— Task item —
Copy every line below precisely as it appears.
[Information supplied Boundary: Start]
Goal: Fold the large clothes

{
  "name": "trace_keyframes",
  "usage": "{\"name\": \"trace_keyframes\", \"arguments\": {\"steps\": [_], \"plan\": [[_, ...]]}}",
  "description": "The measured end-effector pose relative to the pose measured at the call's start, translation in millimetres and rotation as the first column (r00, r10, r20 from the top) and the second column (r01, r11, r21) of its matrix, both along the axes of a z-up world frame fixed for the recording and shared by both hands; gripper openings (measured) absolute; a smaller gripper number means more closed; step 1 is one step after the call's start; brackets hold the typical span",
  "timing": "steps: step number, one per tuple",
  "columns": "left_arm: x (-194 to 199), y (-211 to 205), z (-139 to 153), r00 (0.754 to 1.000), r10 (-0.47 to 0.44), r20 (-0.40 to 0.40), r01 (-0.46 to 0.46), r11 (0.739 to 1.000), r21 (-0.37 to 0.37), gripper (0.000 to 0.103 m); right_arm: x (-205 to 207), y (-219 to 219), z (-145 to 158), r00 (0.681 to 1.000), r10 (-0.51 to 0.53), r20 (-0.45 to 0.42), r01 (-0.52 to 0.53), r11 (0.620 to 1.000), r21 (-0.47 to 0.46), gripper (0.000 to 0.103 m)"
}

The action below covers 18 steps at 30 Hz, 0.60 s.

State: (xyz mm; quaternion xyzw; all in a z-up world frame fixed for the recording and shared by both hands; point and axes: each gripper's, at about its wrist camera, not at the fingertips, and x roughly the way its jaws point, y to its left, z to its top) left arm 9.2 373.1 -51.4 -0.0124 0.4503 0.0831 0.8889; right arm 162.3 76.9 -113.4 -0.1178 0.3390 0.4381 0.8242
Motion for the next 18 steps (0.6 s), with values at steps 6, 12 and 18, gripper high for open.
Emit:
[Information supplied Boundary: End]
— Response for this exercise —
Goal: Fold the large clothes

{
  "name": "trace_keyframes",
  "usage": "{\"name\": \"trace_keyframes\", \"arguments\": {\"steps\": [_], \"plan\": [[_, ...]]}}",
  "description": "The measured end-effector pose relative to the pose measured at the call's start, translation in millimetres and rotation as the first column (r00, r10, r20 from the top) and the second column (r01, r11, r21) of its matrix, both along the axes of a z-up world frame fixed for the recording and shared by both hands; gripper openings (measured) absolute; a smaller gripper number means more closed; step 1 is one step after the call's start; brackets hold the typical span",
  "timing": "steps: step number, one per tuple",
  "columns": "left_arm: x (-194 to 199), y (-211 to 205), z (-139 to 153), r00 (0.754 to 1.000), r10 (-0.47 to 0.44), r20 (-0.40 to 0.40), r01 (-0.46 to 0.46), r11 (0.739 to 1.000), r21 (-0.37 to 0.37), gripper (0.000 to 0.103 m); right_arm: x (-205 to 207), y (-219 to 219), z (-145 to 158), r00 (0.681 to 1.000), r10 (-0.51 to 0.53), r20 (-0.45 to 0.42), r01 (-0.52 to 0.53), r11 (0.620 to 1.000), r21 (-0.47 to 0.46), gripper (0.000 to 0.103 m)"
}

The action below covers 18 steps at 30 Hz, 0.60 s.

State: (xyz mm; quaternion xyzw; all in a z-up world frame fixed for the recording and shared by both hands; point and axes: each gripper's, at about its wrist camera, not at the fingertips, and x roughly the way its jaws point, y to its left, z to its top) left arm 9.2 373.1 -51.4 -0.0124 0.4503 0.0831 0.8889; right arm 162.3 76.9 -113.4 -0.1178 0.3390 0.4381 0.8242
Motion for the next 18 steps (0.6 s), with values at steps 6, 12 and 18, gripper high for open.
Emit:

This answer requires no further additions.